The New Haven Model
Education Secretary Arne Duncan is right to push the nation’s schools to develop teacher evaluation systems that take student achievement into account. The teachers’ unions, which have long opposed the idea, are beginning to realize that they can either stand on the sidelines or help develop these systems. We hope they will get involved and play a constructive role.
The politically savvy American Federation of Teachers has decided that it is better to get in the game. In New Haven, the union has agreed in its new contract to develop an evaluation system in collaboration with the city. Secretary Duncan praised the agreement lavishly. But the accolades seem premature given that crucial details have yet to be worked out.
Mayor John DeStefano Jr. deserves credit for leading these negotiations and setting ambitious educational goals for the city, including halving the achievement gap between poor and wealthy students.
The new agreement gives the city important new tools, starting with significantly more authority to remake chronically failing schools.
System administrators will be able to remove the entire staff at a failing school and require teachers to reapply for their jobs. This should allow the new principals to build stronger teams.

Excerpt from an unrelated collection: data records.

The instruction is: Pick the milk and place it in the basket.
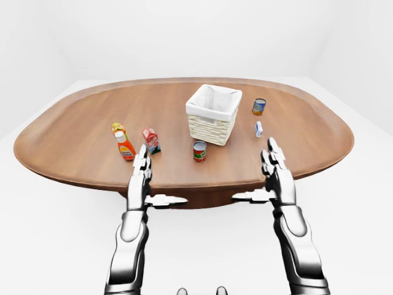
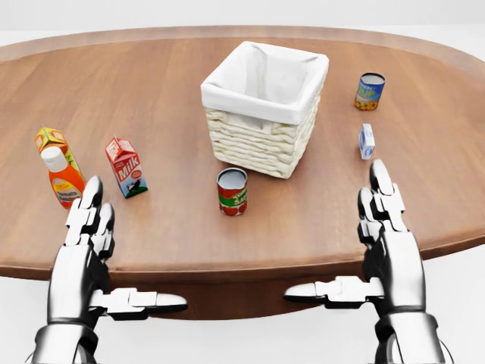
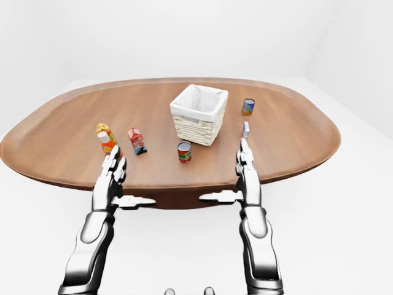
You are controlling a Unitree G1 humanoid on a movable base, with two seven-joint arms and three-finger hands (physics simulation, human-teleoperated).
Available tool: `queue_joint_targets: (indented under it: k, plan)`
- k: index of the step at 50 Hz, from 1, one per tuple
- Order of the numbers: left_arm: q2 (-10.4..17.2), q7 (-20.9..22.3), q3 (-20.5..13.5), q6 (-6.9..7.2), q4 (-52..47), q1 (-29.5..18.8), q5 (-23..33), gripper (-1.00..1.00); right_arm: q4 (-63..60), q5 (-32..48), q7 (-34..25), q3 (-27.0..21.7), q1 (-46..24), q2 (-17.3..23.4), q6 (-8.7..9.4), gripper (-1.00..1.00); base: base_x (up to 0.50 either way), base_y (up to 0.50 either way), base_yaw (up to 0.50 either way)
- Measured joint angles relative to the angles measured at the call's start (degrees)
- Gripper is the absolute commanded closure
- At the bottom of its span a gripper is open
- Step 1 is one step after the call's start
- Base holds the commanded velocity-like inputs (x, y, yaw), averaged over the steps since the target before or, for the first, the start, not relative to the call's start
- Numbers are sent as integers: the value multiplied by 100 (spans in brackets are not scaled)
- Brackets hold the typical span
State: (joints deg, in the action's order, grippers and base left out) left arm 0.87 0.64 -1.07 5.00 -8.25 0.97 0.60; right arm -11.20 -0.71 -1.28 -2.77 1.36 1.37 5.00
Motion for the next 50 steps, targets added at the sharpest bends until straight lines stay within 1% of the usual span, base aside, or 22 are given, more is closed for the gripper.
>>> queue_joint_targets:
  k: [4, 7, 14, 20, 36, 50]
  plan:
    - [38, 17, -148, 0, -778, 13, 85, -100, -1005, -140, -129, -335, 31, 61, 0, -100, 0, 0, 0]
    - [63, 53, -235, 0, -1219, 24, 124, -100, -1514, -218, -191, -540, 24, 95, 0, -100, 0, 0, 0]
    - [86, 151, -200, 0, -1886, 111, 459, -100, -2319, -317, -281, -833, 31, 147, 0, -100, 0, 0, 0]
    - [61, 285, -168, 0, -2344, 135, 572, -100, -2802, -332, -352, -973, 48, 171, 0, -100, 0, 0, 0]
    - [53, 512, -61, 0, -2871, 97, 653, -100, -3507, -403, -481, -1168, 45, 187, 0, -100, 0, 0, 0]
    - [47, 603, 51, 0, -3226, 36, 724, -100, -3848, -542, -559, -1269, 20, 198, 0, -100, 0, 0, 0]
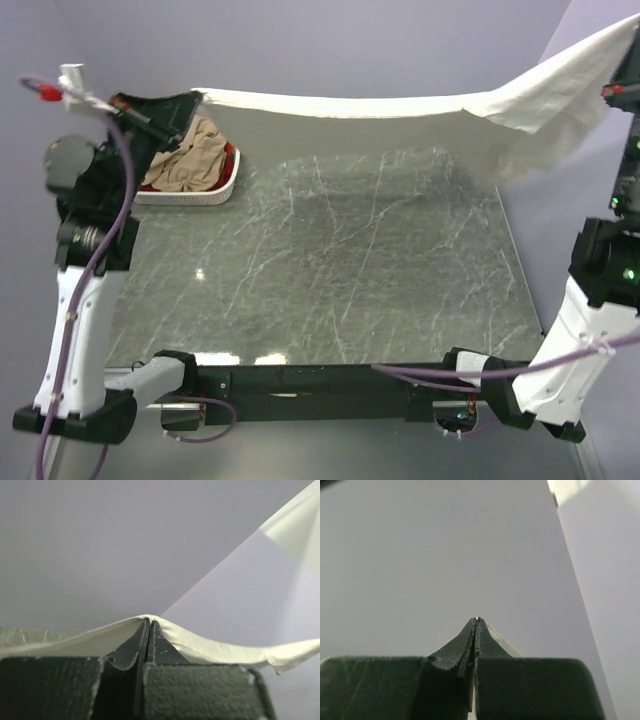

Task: Fold and stack the t-shirts
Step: Flatten the tshirt out

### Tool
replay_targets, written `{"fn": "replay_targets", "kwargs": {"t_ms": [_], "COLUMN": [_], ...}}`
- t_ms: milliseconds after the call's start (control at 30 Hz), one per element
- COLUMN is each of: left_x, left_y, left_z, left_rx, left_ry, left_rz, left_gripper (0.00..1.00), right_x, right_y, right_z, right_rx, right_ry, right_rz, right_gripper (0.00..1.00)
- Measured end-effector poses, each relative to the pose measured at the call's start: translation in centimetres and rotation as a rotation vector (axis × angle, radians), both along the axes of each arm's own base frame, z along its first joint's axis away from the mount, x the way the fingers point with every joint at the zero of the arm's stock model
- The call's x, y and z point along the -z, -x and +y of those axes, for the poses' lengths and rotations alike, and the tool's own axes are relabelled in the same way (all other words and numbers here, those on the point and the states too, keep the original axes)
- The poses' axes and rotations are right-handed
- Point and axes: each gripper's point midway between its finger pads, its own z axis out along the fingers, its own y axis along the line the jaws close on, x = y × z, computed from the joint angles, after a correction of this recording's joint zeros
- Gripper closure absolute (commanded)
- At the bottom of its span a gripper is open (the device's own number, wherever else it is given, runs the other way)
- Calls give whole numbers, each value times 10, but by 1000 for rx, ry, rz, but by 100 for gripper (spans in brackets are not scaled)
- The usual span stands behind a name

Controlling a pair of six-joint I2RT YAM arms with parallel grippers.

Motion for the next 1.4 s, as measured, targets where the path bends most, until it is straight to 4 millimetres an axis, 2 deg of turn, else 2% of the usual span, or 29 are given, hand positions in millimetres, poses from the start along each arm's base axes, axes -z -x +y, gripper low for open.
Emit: {"fn": "replay_targets", "kwargs": {"t_ms": [100,167,267,367,467,500,567,667,700,733,767,833,867,900,933,967,1000,1067,1133,1233,1267,1400], "left_x": [-20,-27,-29,-11,26,46,77,148,169,187,209,244,260,278,288,306,318,335,341,330,326,325], "left_y": [34,50,61,46,13,-5,-30,-80,-95,-108,-122,-149,-166,-181,-190,-201,-208,-213,-208,-198,-193,-160], "left_z": [12,18,24,24,19,16,12,4,2,0,-2,-5,-7,-9,-11,-13,-15,-20,-27,-44,-50,-74], "left_rx": [-36,-57,-79,-93,-92,-92,-93,-99,-101,-102,-103,-102,-100,-96,-92,-87,-85,-73,-59,-22,-10,44], "left_ry": [23,34,44,44,34,28,14,-23,-34,-42,-55,-80,-88,-98,-100,-111,-121,-147,-165,-176,-178,-188], "left_rz": [-69,-96,-112,-54,65,125,207,385,437,477,525,606,639,674,697,737,763,807,826,804,794,789], "left_gripper": [100,100,100,100,100,100,100,100,99,94,76,56,42,36,31,25,23,20,19,19,19,19], "right_x": [-25,-36,-42,-35,-15,-4,25,86,112,146,174,248,283,316,340,365,383,401,401,392,389,398], "right_y": [36,52,58,38,-10,-31,-77,-154,-182,-211,-232,-276,-290,-300,-305,-308,-307,-300,-283,-261,-249,-211], "right_z": [6,9,11,5,-7,-13,-25,-47,-55,-63,-70,-84,-90,-93,-95,-96,-95,-90,-82,-69,-63,-41], "right_rx": [20,27,28,28,26,24,24,27,28,33,41,54,66,74,82,89,94,91,83,63,50,-7], "right_ry": [24,35,40,32,11,1,-24,-72,-91,-115,-135,-187,-210,-229,-230,-239,-248,-250,-246,-234,-230,-228], "right_rz": [-97,-145,-170,-137,-49,-7,92,278,349,436,509,689,774,856,921,990,1043,1104,1120,1108,1104,1107], "right_gripper": [100,100,100,100,100,100,100,100,100,100,90,60,42,35,31,24,22,19,18,18,18,20]}}
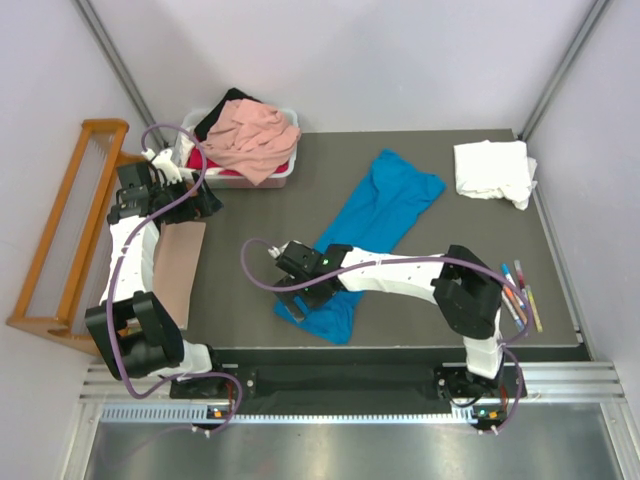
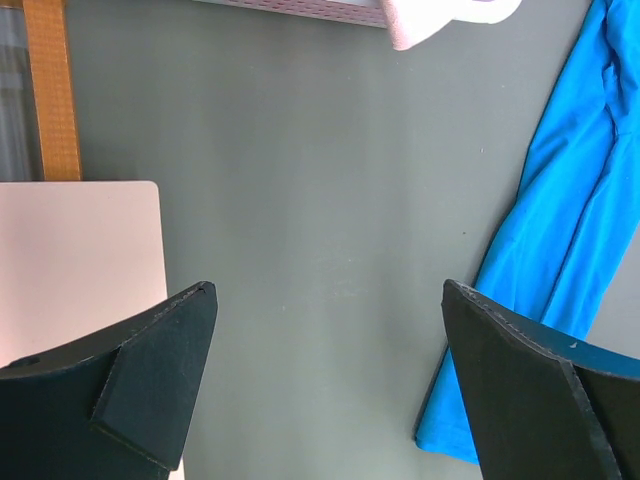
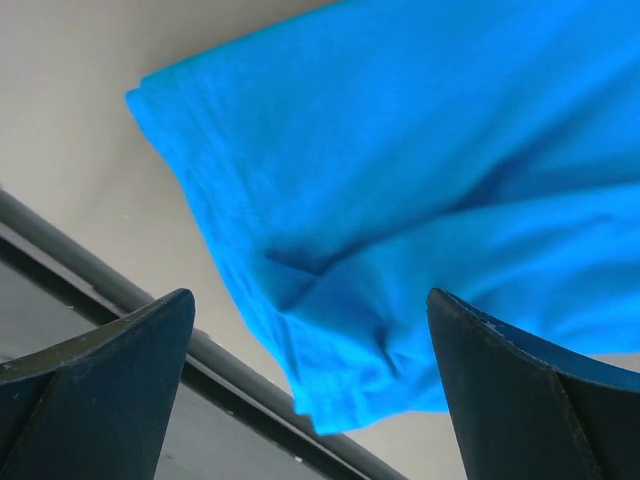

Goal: Fold and stack the t-shirts
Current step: Fold the tshirt

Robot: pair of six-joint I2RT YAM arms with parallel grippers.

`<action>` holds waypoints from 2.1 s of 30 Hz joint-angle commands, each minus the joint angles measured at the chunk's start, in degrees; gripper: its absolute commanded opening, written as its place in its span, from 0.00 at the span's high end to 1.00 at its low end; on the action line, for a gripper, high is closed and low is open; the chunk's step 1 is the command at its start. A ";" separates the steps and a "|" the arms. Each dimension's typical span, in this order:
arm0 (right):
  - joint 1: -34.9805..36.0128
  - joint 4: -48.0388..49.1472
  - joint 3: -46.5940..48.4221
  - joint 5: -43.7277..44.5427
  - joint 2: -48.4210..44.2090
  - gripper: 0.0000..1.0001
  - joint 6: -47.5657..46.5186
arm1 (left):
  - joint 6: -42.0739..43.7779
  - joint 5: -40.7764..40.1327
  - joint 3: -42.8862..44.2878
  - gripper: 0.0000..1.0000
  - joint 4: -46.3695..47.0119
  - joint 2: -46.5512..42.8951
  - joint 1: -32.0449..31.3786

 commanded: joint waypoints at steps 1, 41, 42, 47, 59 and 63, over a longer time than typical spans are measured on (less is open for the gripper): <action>0.84 2.88 3.13 -4.81 1.90 0.01 1.27 | 0.70 1.27 2.28 0.01 -0.44 -0.99 0.39; 3.83 -0.46 -3.91 3.53 0.32 0.00 -5.76 | 0.88 0.57 3.43 0.01 -1.76 -1.17 0.39; 3.92 -0.64 -3.55 3.53 0.67 0.00 -5.85 | 0.88 0.66 3.51 0.01 -1.76 -1.17 0.48; 5.94 -2.39 -0.31 5.81 2.78 0.01 -6.73 | 1.05 0.66 3.69 0.01 -2.02 -1.35 0.48; 9.98 -4.59 1.37 6.26 2.87 0.00 -4.71 | 1.49 0.66 3.60 0.01 -2.46 -1.61 0.39; 9.98 -3.98 1.54 5.91 3.66 0.00 -4.44 | 1.49 0.83 2.99 0.01 -2.46 -1.78 0.30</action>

(Teachers who are not rehired at these so-called turnaround schools will have the right to be placed elsewhere, at least until they are evaluated, which means that New Haven could still end up passing around teachers who should be ushered out of the system.)
School reformers were excited to hear that New Haven planned to take student performance into account in its teacher evaluations. But they uttered a collective “uh-oh” upon hearing that the details — including how much weight would be given to student performance — would be hashed out by a committee that includes teachers and administrators.
To be taken seriously, the evaluation system must be based on a clear formula in which the student achievement component carries the preponderance of the weight. It must also include a fine-grained analysis that tells teachers where they stand.
The New Haven contract represents a promising first step. But there is still a lot of room for politicking and shenanigans. Political leaders, school administrators, parents and everyone else who cares about improving education in this country will have to keep a close eye as this effort moves forward.